AI jailbreaking: Origins and early milestones
AI jailbreaking is the practice of writing prompts designed to bypass AI model restrictions and elicit responses the model would normally refuse. The term borrows from earlier device jailbreaks: a few days after Apple shipped the first iPhone in July 2007 hackers were already cracking it, and by October 2007 JailbreakMe 1.0 let users bypass Apple’s restrictions. ChatGPT launched in late 2022, and within weeks a prompt called DAN emerged on Reddit by early 2023.
The concept of jailbreaking physical devices finds a notable example in the history of the iPhone. Apple released the first iPhone in July 2007, a groundbreaking product that quickly captured the attention of both consumers and hackers. By October 2007, a tool called JailbreakMe 1.0 emerged, allowing users with iPhone OS 1.1.1 to bypass Apple’s software restrictions and install unauthorized applications. This set the stage for further developments in the jailbreaking community.
In February 2008, Jay Freeman, known as ‘saurik,’ launched Cydia, an alternative app store specifically for jailbroken iPhones. This store became popular among users seeking more customization options than Apple allowed. By 2009, Wired magazine reported that Cydia was installed on approximately 4 million devices, representing around 10% of all iPhones at that time. This widespread adoption highlighted the demand for greater control and customization among iPhone owners.

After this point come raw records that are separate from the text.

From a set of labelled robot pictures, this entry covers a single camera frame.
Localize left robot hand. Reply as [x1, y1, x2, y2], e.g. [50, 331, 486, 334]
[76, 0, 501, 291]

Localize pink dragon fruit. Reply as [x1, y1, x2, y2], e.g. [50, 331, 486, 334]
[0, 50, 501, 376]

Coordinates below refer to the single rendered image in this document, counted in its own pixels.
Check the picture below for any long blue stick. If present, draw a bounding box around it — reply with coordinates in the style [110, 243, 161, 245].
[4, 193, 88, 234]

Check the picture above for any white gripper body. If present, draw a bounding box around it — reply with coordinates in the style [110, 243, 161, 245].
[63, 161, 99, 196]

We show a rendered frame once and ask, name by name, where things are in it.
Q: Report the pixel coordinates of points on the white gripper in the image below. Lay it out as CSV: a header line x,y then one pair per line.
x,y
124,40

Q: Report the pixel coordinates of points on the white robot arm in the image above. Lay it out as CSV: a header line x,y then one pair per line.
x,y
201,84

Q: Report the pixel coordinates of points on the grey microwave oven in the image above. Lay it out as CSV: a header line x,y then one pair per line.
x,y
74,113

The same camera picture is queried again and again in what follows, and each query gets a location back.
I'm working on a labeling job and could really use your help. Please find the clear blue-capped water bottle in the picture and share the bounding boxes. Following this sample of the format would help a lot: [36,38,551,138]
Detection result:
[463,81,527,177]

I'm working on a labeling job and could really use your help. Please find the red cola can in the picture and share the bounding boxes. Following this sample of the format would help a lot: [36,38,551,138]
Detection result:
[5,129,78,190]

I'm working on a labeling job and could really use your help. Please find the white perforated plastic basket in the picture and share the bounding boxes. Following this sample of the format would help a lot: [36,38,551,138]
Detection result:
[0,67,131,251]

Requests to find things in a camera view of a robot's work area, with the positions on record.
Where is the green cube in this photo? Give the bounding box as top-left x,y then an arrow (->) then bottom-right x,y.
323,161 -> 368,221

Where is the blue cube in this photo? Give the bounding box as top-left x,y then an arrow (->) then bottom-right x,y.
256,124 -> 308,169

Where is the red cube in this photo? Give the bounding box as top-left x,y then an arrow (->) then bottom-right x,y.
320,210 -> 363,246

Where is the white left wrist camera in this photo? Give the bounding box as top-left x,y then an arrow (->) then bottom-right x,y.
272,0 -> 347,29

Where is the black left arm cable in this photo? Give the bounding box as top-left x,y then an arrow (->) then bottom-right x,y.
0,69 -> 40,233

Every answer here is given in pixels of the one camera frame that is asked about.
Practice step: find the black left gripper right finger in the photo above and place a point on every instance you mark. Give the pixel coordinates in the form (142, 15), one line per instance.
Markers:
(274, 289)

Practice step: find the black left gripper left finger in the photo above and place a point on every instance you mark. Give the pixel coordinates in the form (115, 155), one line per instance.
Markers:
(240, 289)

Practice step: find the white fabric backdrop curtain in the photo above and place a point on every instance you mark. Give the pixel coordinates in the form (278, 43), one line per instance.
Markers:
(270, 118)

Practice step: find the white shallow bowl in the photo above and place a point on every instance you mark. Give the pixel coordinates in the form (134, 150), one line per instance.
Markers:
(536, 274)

AI jailbreaking: Emergence after ChatGPT
AI jailbreaking emerged as a distinct online genre after the launch of ChatGPT in late 2022. Within weeks of that launch, Reddit users began creating and sharing a prompt labeled DAN (Do Anything Now) that persuaded the model to roleplay as an unrestricted version of itself. The DAN prompt circulated widely on forums and social platforms as users experimented with ways to override built-in refusals. The early spread of DAN marked the start of an organized effort to craft prompts that produce outputs the models were designed to block.
By February 2023, versions of the DAN prompt included coercive techniques, such as threatening the model with a token-based death game, to force compliance. AI models like ChatGPT are initially trained to refuse certain requests, including recipes for nerve agents, instructions for hacking a partner’s email, and generating non-consensual images. The practice of writing prompts to get models to perform those disallowed actions is described as jailbreaking. The list of restricted requests varies by company.
AI jailbreaking and the enforcement of chatbot guardrails form a cat-and-mouse dynamic, with people writing prompts to elicit outputs models are trained to refuse and companies configuring policies and safeguards to block those requests. The list of restricted requests varies by company, and providers therefore maintain different refusal behaviors and settings.